Data segment:

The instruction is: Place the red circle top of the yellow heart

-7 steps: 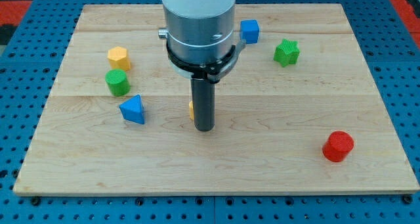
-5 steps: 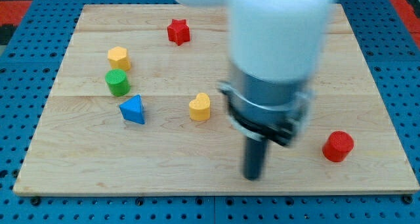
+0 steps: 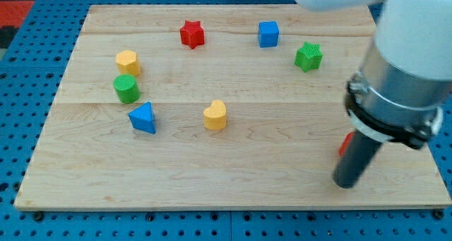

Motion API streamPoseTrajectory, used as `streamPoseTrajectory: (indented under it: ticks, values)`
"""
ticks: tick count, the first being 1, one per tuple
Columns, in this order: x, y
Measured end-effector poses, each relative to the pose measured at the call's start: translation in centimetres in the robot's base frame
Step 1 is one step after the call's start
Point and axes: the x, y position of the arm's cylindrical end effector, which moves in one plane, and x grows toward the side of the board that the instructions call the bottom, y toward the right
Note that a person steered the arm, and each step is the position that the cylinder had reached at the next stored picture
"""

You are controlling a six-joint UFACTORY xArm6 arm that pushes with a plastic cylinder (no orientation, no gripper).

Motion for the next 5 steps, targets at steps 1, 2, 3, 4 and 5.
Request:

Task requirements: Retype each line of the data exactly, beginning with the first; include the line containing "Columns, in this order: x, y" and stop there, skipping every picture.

Your solution:
The instruction is: Place the red circle top of the yellow heart

-7 steps: 
-5 steps: 
+0 steps: 

Motion API streamPoseTrajectory, used as `streamPoseTrajectory: (indented under it: ticks, values)`
"""
ticks: tick count, the first being 1, one per tuple
Columns, in this order: x, y

Work on the exercise is now finished.